* Description of the task: Omit the pictures. Transcribe exactly the lines below, from the one with "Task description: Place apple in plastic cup" up to and including the last.

* Data block:
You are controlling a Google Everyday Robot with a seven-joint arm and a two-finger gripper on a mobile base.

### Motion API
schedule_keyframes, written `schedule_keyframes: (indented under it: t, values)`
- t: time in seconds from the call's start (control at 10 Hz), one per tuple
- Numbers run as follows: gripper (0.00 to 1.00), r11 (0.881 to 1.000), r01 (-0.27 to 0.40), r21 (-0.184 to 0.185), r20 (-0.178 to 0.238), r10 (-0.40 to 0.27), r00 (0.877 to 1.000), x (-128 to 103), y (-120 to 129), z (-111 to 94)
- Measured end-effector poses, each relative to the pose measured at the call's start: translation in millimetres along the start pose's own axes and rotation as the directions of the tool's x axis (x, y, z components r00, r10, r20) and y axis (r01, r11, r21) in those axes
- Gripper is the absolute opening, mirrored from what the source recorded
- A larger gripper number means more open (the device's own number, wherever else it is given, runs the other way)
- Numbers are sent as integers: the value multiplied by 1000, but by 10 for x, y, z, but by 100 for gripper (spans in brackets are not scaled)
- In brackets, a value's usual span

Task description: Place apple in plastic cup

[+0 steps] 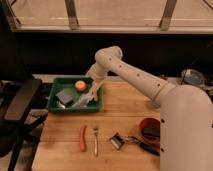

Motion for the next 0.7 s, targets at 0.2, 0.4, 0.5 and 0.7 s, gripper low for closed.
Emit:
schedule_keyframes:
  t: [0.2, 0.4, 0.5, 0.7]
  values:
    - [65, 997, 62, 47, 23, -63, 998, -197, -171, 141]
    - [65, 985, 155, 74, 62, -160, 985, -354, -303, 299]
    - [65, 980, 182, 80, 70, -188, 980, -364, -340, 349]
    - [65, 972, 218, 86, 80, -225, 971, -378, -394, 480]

* Reply:
Task description: Place apple in plastic cup

[+0 steps] 

Motion for the next 0.7 s, targets at 0.2, 0.4, 0.5 and 0.7 s, gripper low for closed.
Emit:
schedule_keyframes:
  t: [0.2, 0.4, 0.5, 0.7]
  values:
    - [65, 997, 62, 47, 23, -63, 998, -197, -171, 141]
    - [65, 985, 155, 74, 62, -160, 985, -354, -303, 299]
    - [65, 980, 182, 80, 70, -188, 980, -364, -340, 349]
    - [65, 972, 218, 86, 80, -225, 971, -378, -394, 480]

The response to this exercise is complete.